> **What this task involves**:
In the data that follows, count each line holding the string "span"; answer with the number only.

> **Given data**:
=== Begin Enclosure ===

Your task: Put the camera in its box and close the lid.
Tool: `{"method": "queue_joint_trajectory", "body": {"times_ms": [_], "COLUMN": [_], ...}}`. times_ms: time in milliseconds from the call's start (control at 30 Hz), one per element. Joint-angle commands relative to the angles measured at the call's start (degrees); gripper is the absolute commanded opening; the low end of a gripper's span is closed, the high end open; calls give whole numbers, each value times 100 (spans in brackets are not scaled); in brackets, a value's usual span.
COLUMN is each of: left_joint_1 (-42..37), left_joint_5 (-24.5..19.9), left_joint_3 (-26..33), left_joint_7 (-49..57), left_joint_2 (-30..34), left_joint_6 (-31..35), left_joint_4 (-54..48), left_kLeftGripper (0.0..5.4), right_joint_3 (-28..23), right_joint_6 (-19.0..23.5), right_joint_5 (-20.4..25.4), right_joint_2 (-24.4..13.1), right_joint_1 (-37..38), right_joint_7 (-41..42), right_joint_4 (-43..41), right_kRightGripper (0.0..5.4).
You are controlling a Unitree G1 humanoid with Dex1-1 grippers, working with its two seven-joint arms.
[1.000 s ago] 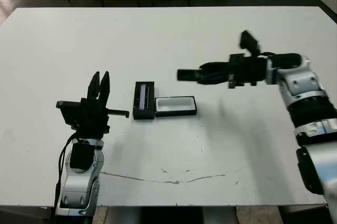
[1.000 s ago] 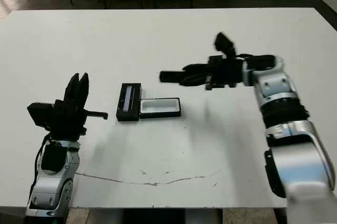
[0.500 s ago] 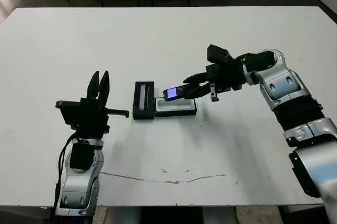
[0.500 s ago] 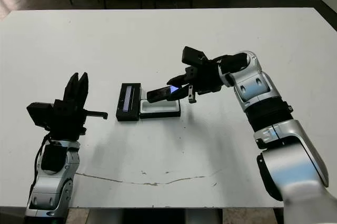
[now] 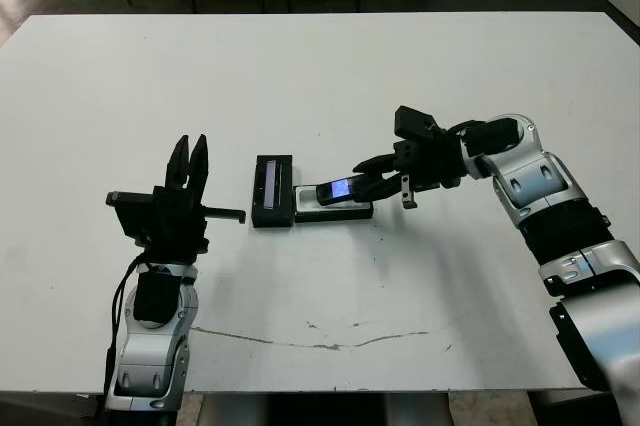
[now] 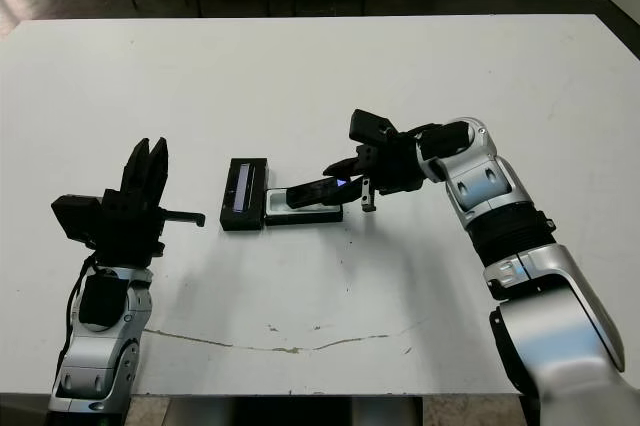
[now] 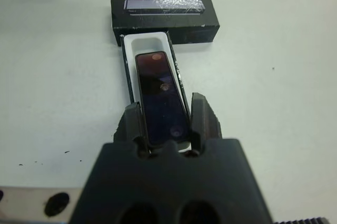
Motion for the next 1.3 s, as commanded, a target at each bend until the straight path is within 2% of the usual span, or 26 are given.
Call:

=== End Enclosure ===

> **Result of this exercise**:
2